La diffusione del trend è esplosa dopo il post di una ragazza su TikTok, in lacrime, bloccata su una formazione rocciosa. Il video ha superato i 4,2 milioni di like, generando una valanga di commenti con storie analoghe: c'è chi è stata lasciata in mezzo a un bosco, chi ha impiegato 12 ore per uscire dal Grand Canyon, aiutata da un uomo norvegese che le ha portato lo zaino. Il tema è tornato d'attualità anche per un caso recente in Austria: un alpinista dilettante, Thomas P., è stato condannato per omicidio colposo dopo aver lasciato la sua compagna esausta in vetta a una montagna mentre cercava aiuto. La donna è morta per il freddo. La Corte ha sottolineato la negligenza dell'uomo, che non l'aveva protetta con la coperta termica né aveva accettato l'intervento dell'elicottero messo a disposizione.

Non tutte le donne condividono la lettura di genere

Molte testimonianze parlano di un elemento comune: la dipendenza dal partner durante l'escursione. Chi ha meno esperienza tende ad affidarsi completamente all'altro. È proprio questa dinamica, raccontano molte donne, a renderle vulnerabili quando vengono lasciate indietro. Secondo il Guardian, nella maggior parte dei casi l'uomo non agirebbe con intenzioni malevole: c’è chi pensa di "fare la cosa giusta", chi è semplicemente impaziente, chi interpreta la montagna attraverso un immaginario maschile eroico. Ma il risultato non cambia: la sicurezza della compagna viene compromessa. Non tutte, però, accettano la cornice che vede le donne come parte vulnerabile. "Se fossi con un uomo e lui si allontanasse da me su una montagna, sarei più preoccupata per lui che per me", osserva Blair Braverman, scrittrice, avventuriera, guida di slitte trainate da cani. 

Il ruolo maschile 

Perplessità a parte, le testimonianze online mostrano una tendenza, soprattutto maschile, a sottovalutare i rischi di questo comportamento. "Un'enfasi sulla forza, l'indipendenza e lo stoicismo che è davvero radicata nel modo in cui ai maschi viene insegnato a dare priorità a determinati tratti caratteriali", spiega al Guardian Doriel Jacov, terapeuta specializzata in modelli relazionali. "La mascolinità sembra avere un ruolo nel modo in cui il 'divorzio alpino' si manifesta nella vita reale". Un ruolo che affonda le radici nel tempo: il termine compare già alla fine dell'Ottocento, quando lo scrittore scozzese-canadese Robert Barr pubblicò "An Alpine Divorce", un racconto in cui un uomo tenta di uccidere la moglie durante una gita in montagna.

"Un'altra versione del #MeToo"

Per molte donne, il fenomeno non sorprende affatto. Naomi, 46 anni, educatrice e membro della Wine Hiking Society, lo ha definito "un'altra versione del #MeToo". Anche lei è stata lasciata indietro durante un'escursione. Ha raccontato inoltre un episodio avvenuto nel Parco Nazionale degli Arches, nello Utah: il suo gruppo aveva trovato una donna distesa a terra, in difficoltà per le vertigini.

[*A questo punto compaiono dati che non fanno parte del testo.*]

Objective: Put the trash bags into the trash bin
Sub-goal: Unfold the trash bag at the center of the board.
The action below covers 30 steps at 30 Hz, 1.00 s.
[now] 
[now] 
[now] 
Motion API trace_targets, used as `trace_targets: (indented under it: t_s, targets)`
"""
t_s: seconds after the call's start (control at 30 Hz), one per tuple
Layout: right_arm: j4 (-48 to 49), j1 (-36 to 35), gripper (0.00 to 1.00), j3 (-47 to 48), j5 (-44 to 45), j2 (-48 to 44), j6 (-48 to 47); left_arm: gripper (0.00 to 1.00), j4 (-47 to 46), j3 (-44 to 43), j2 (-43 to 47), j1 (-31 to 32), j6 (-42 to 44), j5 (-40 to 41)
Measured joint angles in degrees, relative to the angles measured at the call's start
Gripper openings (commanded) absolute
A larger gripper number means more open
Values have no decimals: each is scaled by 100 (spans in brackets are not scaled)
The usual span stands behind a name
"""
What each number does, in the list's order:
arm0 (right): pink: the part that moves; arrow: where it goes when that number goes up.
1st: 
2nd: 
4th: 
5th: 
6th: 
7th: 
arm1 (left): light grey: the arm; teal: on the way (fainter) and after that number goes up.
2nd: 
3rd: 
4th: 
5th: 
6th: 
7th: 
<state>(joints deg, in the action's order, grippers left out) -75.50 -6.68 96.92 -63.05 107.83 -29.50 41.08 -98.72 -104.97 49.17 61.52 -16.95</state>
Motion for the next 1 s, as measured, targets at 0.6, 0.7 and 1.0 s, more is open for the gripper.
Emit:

Il suo accompagnatore era tornato indietro a recuperare una macchina fotografica caduta in una conca. "Non c'era modo che potesse uscire da sola", dice Naomi. "L'abbiamo accompagnata fino all'inizio del sentiero". Solo lungo la strada hanno scoperto che si trattava del secondo o terzo appuntamento. "Così le abbiamo detto: Questo potrebbe essere l'ultimo appuntamento, eh".